В эти последние секунды Давид Самойлович мог вспомнить свои строки: «Жаль мне тех, кто умирает дома, / Счастье тем, кто умирает в поле», – ведь театральная сцена, с которой он читал стихи, для него была полем боя за русскую поэзию, за культуру, против примитива и мещанства, против никуда не исчезнувшего мракобесия толпы, за многие годы до этого терзавшей Пастернака.
До своего 70-летия Самойлов не дожил всего три месяца. На его жизнь и творчество, как и на все его поколение, огромное влияние оказала война – символично, что он, как и его близкий друг и негласный соперник Борис Слуцкий, умерший четырьмя годами раньше в тот же день, покинули наш мир в День армии.

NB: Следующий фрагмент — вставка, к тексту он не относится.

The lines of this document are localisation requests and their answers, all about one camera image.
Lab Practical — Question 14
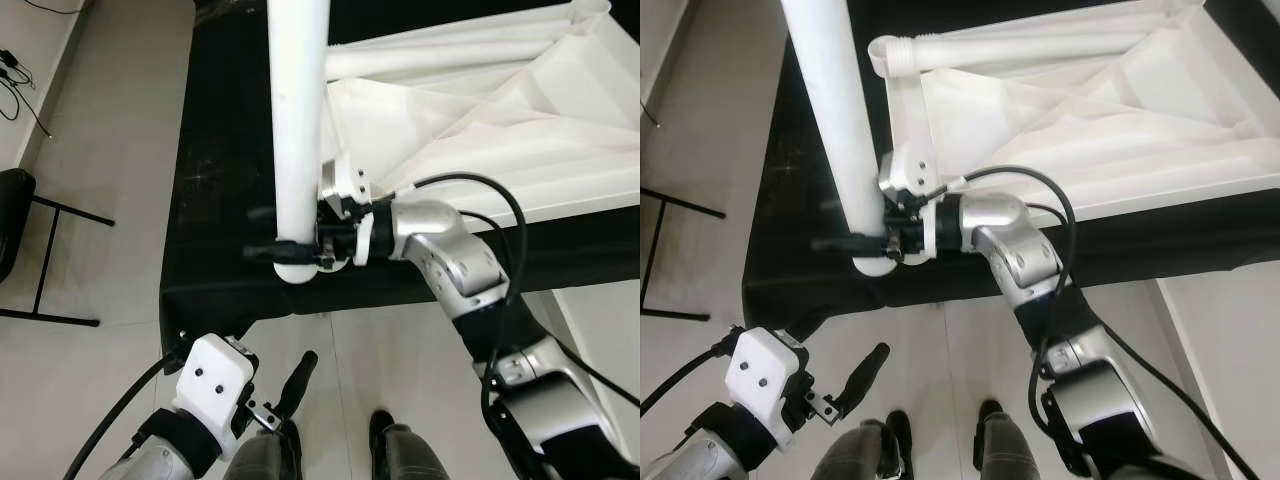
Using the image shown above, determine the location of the white plastic table leg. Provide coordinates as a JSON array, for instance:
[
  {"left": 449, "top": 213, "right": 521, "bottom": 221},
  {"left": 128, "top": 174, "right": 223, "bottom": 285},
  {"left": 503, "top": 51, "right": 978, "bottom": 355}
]
[
  {"left": 325, "top": 30, "right": 583, "bottom": 83},
  {"left": 780, "top": 0, "right": 888, "bottom": 266},
  {"left": 267, "top": 0, "right": 333, "bottom": 271},
  {"left": 868, "top": 30, "right": 1153, "bottom": 81}
]

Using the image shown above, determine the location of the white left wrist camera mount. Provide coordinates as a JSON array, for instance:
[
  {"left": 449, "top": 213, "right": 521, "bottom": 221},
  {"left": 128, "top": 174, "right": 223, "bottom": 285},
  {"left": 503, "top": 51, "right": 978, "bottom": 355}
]
[
  {"left": 725, "top": 327, "right": 809, "bottom": 441},
  {"left": 172, "top": 335, "right": 257, "bottom": 447}
]

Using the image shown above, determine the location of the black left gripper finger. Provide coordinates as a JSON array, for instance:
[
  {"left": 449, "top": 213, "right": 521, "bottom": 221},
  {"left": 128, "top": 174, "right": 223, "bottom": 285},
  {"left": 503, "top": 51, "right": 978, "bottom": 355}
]
[
  {"left": 275, "top": 350, "right": 319, "bottom": 423},
  {"left": 838, "top": 343, "right": 891, "bottom": 418}
]

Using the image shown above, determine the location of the black folding chair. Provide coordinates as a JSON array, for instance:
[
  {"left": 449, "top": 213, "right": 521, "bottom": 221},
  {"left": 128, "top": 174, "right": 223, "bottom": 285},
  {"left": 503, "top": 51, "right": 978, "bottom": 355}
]
[
  {"left": 0, "top": 168, "right": 116, "bottom": 329},
  {"left": 640, "top": 190, "right": 728, "bottom": 323}
]

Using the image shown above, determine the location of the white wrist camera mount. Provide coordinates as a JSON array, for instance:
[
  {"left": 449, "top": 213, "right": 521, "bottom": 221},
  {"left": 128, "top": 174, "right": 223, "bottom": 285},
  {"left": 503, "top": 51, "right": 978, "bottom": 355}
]
[
  {"left": 725, "top": 327, "right": 809, "bottom": 441},
  {"left": 878, "top": 143, "right": 943, "bottom": 264},
  {"left": 318, "top": 150, "right": 377, "bottom": 267},
  {"left": 172, "top": 335, "right": 257, "bottom": 447}
]

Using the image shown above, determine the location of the black tablecloth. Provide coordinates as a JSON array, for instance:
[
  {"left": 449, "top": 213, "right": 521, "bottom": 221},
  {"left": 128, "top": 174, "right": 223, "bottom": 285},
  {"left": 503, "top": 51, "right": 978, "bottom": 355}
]
[
  {"left": 742, "top": 0, "right": 1280, "bottom": 333},
  {"left": 160, "top": 0, "right": 641, "bottom": 373}
]

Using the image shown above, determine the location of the white plastic table top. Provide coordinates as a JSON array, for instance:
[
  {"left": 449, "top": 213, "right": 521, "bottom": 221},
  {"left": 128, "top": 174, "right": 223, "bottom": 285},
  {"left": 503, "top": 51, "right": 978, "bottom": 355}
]
[
  {"left": 852, "top": 0, "right": 1280, "bottom": 279},
  {"left": 275, "top": 0, "right": 641, "bottom": 286}
]

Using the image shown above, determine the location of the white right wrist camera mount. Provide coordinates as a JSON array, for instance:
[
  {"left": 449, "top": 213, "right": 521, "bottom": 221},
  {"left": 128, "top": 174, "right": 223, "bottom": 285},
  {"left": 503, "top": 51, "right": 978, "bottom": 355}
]
[
  {"left": 878, "top": 143, "right": 943, "bottom": 264},
  {"left": 318, "top": 150, "right": 377, "bottom": 267}
]

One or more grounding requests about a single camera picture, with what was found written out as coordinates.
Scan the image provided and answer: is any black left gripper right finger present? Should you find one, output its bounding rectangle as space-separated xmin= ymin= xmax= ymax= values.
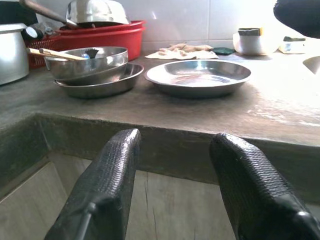
xmin=209 ymin=132 xmax=320 ymax=240

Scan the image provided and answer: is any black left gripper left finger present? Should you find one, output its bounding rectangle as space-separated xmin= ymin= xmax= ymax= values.
xmin=44 ymin=128 xmax=142 ymax=240

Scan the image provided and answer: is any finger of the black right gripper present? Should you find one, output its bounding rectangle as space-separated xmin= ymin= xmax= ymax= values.
xmin=273 ymin=0 xmax=320 ymax=40

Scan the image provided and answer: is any green scrubber on dish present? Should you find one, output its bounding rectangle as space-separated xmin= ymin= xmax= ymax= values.
xmin=283 ymin=35 xmax=307 ymax=43

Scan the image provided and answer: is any small white soap dish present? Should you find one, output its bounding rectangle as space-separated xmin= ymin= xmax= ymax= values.
xmin=278 ymin=39 xmax=307 ymax=55

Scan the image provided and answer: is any stainless steel sink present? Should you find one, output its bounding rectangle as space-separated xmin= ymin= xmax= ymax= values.
xmin=302 ymin=55 xmax=320 ymax=75

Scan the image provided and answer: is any yellow dish sponge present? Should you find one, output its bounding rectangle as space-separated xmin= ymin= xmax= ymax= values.
xmin=237 ymin=27 xmax=264 ymax=37

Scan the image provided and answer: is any white ceramic bowl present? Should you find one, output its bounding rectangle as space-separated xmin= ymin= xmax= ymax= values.
xmin=232 ymin=32 xmax=280 ymax=56

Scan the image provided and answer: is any dark green scrub pad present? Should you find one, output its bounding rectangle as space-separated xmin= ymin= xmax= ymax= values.
xmin=212 ymin=46 xmax=236 ymax=56

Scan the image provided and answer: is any crumpled white cloth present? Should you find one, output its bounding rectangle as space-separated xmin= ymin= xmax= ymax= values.
xmin=144 ymin=43 xmax=220 ymax=61

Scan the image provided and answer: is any shiny steel bowl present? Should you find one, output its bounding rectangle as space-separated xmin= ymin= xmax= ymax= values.
xmin=44 ymin=46 xmax=129 ymax=81

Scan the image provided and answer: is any red plastic basin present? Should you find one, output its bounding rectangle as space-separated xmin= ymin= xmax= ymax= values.
xmin=55 ymin=20 xmax=147 ymax=62

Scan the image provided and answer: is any red perforated plastic basket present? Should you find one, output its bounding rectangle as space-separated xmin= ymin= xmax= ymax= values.
xmin=24 ymin=34 xmax=61 ymax=70

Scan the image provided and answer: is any aluminium cooking pot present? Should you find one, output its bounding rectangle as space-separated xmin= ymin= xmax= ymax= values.
xmin=0 ymin=22 xmax=31 ymax=86

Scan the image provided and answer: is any domed steel lid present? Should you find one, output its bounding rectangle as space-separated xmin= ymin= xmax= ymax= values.
xmin=65 ymin=0 xmax=130 ymax=26

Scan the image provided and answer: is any dark ladle handle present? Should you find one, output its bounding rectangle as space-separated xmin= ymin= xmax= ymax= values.
xmin=19 ymin=0 xmax=79 ymax=29

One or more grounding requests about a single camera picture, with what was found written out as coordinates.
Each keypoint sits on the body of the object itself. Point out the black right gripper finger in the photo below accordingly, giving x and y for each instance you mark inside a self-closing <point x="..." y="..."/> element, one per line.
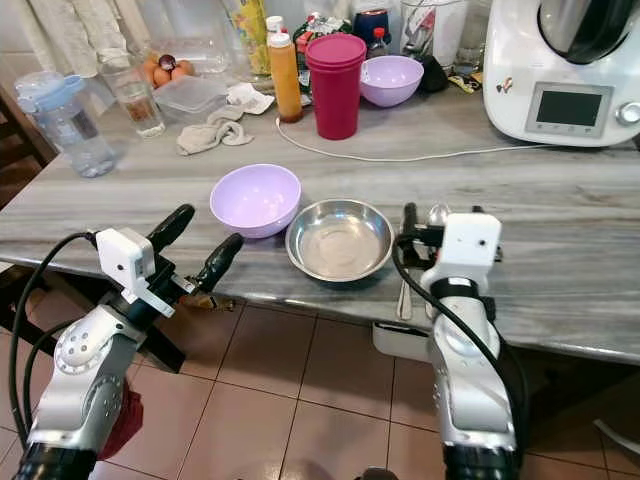
<point x="411" y="220"/>
<point x="478" y="210"/>

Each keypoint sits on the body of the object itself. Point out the dark wooden chair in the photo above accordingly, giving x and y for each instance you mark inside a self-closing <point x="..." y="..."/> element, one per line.
<point x="15" y="165"/>

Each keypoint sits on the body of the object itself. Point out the orange sauce bottle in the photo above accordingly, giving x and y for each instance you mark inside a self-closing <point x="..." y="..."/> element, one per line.
<point x="285" y="85"/>

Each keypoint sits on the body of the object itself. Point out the hanging beige dish towels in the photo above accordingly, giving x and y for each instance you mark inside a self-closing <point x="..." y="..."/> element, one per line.
<point x="75" y="28"/>

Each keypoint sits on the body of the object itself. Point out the tall clear glass jar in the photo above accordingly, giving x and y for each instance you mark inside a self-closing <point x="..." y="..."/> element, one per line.
<point x="470" y="35"/>

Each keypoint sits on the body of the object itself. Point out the magenta lidded plastic tumbler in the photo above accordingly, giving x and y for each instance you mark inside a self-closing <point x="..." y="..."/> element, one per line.
<point x="336" y="90"/>

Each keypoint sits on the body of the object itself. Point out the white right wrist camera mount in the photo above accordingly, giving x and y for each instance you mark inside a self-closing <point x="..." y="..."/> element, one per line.
<point x="470" y="245"/>

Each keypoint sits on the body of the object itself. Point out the clear lidded food container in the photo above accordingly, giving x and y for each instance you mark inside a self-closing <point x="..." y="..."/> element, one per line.
<point x="190" y="98"/>

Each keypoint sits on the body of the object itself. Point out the dark blue cup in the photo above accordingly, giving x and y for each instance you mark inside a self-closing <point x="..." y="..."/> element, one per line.
<point x="370" y="22"/>

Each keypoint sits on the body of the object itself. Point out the white plastic bottle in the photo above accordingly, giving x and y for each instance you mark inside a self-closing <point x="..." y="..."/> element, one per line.
<point x="274" y="25"/>

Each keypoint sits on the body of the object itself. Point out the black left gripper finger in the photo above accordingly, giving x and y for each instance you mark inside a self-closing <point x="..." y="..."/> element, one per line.
<point x="222" y="262"/>
<point x="175" y="227"/>

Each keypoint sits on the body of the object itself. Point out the clear pitcher with blue lid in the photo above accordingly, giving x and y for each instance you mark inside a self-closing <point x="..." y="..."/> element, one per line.
<point x="70" y="130"/>

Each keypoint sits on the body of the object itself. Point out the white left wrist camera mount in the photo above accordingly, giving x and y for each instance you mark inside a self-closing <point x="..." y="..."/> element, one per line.
<point x="125" y="255"/>

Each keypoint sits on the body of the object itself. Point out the yellow wrapper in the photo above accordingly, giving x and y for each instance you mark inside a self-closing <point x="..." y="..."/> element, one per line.
<point x="466" y="82"/>

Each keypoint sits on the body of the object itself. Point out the white kitchen food processor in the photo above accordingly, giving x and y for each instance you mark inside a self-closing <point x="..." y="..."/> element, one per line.
<point x="520" y="50"/>

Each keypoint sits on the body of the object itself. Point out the small black object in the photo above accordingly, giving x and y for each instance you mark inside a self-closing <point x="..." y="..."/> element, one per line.
<point x="435" y="75"/>

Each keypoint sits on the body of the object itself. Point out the small lilac plastic bowl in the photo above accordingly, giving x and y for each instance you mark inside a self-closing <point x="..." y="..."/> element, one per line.
<point x="391" y="80"/>

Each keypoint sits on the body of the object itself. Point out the white plastic box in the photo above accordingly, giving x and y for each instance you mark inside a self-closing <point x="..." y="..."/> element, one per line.
<point x="395" y="342"/>

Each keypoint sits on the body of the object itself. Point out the clear drinking glass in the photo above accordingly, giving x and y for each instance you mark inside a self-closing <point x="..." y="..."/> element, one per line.
<point x="140" y="105"/>

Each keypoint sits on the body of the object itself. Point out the large lilac plastic bowl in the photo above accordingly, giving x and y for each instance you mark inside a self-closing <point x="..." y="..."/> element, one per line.
<point x="255" y="198"/>

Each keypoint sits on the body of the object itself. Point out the stainless steel bowl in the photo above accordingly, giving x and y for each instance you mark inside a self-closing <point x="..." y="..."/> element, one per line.
<point x="340" y="240"/>

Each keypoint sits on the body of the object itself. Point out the white crumpled cloth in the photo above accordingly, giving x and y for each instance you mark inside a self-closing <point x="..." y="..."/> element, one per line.
<point x="250" y="97"/>

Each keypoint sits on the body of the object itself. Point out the yellow food package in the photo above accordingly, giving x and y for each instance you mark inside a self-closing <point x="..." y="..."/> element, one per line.
<point x="248" y="35"/>

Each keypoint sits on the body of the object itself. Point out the brown egg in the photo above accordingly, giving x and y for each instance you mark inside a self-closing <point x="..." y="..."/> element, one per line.
<point x="184" y="70"/>
<point x="161" y="77"/>

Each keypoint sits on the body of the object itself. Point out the silver fork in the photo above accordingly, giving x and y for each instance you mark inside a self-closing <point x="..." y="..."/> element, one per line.
<point x="404" y="305"/>

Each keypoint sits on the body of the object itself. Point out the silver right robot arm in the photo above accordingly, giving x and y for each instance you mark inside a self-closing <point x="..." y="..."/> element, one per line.
<point x="465" y="390"/>

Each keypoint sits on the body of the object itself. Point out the beige crumpled cloth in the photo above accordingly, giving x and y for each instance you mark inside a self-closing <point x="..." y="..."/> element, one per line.
<point x="210" y="133"/>

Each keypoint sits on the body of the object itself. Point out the red cloth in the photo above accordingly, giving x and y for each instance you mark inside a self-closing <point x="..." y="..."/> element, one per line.
<point x="125" y="425"/>

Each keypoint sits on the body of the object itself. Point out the silver spoon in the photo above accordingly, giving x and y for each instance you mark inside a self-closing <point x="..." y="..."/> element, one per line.
<point x="438" y="214"/>

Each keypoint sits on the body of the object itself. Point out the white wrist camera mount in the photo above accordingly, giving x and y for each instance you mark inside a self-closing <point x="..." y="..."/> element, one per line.
<point x="470" y="245"/>
<point x="125" y="255"/>

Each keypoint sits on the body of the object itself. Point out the green and red snack bag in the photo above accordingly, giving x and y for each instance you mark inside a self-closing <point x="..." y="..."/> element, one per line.
<point x="322" y="24"/>

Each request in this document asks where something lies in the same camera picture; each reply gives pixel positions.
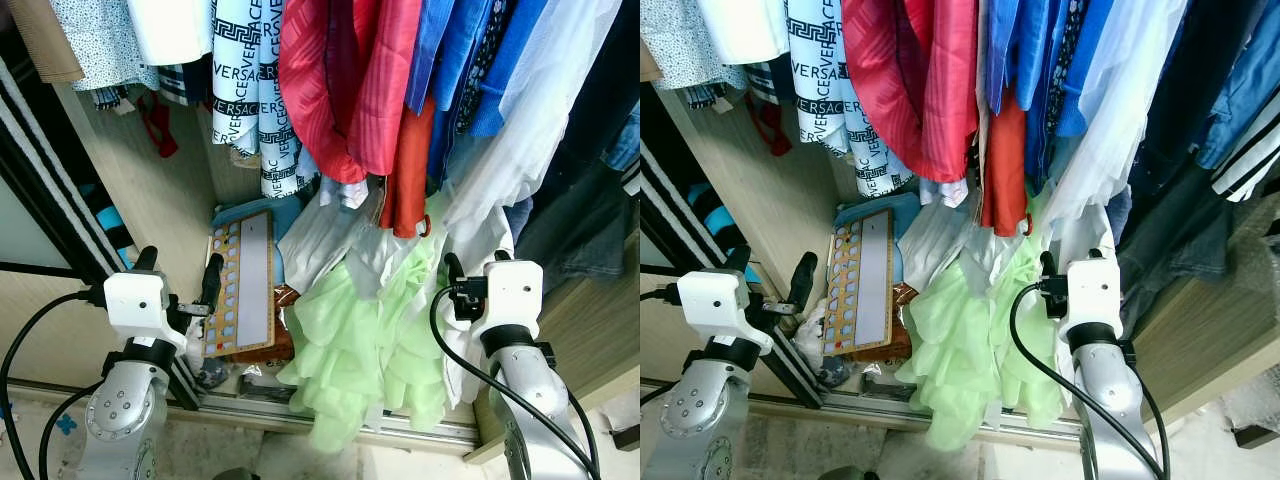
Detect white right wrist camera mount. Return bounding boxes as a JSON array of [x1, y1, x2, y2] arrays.
[[470, 260, 544, 346], [1055, 258, 1124, 346]]

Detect metal wardrobe floor track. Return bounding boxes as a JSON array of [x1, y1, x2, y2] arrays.
[[640, 378, 1086, 441], [0, 378, 481, 451]]

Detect light green tulle dress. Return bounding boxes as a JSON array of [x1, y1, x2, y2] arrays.
[[275, 195, 453, 456], [893, 185, 1069, 453]]

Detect blue black striped item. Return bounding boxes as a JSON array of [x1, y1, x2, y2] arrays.
[[690, 185, 761, 281], [80, 183, 136, 271]]

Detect blue denim garment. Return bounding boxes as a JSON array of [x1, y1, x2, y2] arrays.
[[600, 100, 641, 171], [1195, 0, 1280, 171]]

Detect dark plaid hanging garment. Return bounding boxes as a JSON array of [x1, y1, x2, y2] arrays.
[[95, 55, 213, 111], [690, 60, 801, 109]]

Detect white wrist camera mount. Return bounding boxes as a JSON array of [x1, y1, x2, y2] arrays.
[[103, 270, 189, 353], [470, 260, 544, 346], [1055, 258, 1124, 346], [677, 270, 774, 356]]

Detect white crumpled garment cover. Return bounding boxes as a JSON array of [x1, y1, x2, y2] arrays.
[[275, 180, 401, 301], [895, 180, 1011, 301]]

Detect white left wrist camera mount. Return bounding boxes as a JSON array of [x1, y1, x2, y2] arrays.
[[677, 270, 774, 356], [103, 270, 189, 353]]

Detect light wood wardrobe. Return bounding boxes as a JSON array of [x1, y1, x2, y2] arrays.
[[55, 85, 641, 466], [655, 85, 1280, 426]]

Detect teal fabric case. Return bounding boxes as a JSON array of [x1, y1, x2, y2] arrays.
[[832, 190, 926, 286], [208, 193, 306, 286]]

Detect pale blue lettered print garment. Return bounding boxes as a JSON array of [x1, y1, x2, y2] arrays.
[[785, 0, 916, 198], [210, 0, 323, 199]]

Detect red striped hanging garment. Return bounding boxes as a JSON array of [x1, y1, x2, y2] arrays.
[[840, 0, 981, 184], [278, 0, 423, 186]]

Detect red hanging strap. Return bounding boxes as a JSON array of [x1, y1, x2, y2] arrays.
[[755, 95, 796, 158], [138, 93, 181, 159]]

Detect bright blue hanging shirt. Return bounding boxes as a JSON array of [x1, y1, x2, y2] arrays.
[[405, 0, 491, 186], [985, 0, 1061, 181]]

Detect blue shirt with printed trim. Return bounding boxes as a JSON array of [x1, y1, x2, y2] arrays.
[[1040, 0, 1116, 139], [455, 0, 551, 139]]

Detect white dotted hanging shirt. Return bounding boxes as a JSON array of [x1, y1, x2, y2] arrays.
[[640, 0, 741, 93], [48, 0, 161, 93]]

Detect white sheer hanging garment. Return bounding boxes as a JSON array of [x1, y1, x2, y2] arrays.
[[1040, 0, 1191, 271], [440, 0, 623, 276]]

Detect dark navy hanging garment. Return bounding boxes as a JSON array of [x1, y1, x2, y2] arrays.
[[1115, 0, 1251, 311], [515, 0, 641, 291]]

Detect wooden board with coloured dots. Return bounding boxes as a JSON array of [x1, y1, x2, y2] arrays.
[[203, 208, 278, 359], [822, 208, 896, 356]]

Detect plain white hanging garment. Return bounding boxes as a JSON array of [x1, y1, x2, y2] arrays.
[[695, 0, 793, 66], [125, 0, 216, 67]]

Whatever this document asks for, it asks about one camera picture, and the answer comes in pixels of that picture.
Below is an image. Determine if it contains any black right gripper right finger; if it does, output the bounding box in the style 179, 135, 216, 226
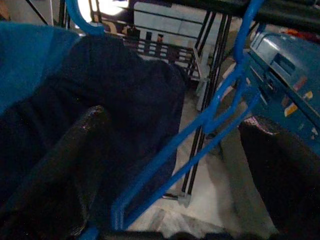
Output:
238, 116, 320, 236

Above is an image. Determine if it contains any navy blue garment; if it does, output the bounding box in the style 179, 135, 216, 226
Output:
0, 34, 188, 226

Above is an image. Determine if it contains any blue plastic hanger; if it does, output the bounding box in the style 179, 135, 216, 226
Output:
109, 0, 266, 230
65, 0, 106, 36

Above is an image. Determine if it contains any blue hard suitcase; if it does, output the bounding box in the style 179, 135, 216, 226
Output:
243, 31, 320, 153

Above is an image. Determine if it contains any bright blue t-shirt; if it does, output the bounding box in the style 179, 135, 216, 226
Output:
0, 21, 81, 116

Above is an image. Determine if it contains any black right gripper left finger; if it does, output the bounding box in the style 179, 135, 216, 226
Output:
0, 104, 111, 240

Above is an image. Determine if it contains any black metal drying rack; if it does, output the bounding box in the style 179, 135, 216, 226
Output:
24, 0, 320, 208

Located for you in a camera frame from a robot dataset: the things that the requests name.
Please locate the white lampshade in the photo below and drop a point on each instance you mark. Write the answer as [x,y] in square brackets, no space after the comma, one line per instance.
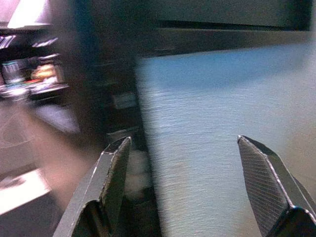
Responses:
[29,13]

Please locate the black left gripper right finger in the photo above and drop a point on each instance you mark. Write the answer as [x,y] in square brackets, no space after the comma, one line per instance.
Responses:
[264,182]

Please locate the dark shelf unit with items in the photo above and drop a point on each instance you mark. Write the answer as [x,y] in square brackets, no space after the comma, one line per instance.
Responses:
[27,71]

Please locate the dark cabinet with white label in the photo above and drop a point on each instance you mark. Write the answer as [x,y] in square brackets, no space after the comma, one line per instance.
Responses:
[108,81]

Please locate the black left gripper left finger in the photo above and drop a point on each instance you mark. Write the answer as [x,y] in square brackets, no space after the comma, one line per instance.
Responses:
[111,177]

За восемь лет до этого Давид Самойлович написал:
Смерть – вы знаете, что это?
Не конец, не беда –
Остановка сюжета
Навсегда, навсегда.
А за два месяца до смерти Самойлов написал свое, как оказалось, последнее стихотворение, перекликающееся с пушкинским «Нет, весь я не умру…»:
Писем напишу пяток,
Лягу и умру.
Знай сверчок свой шесток –
Хватит жить в миру.
Но умру не насовсем
И не навсегда.
Надо мною будет сень,
А над ней звезда.
Над звездою будет Бог,
А над Богом свет,
А над светом голубок
Посреди планет…
Поэт имел все основания верить, что умрет не насовсем и не навсегда. Давид Самойлов остается в памяти многих как большой поэт. Он достоин того, чтобы с благодарностью и уважением мы чтили его память.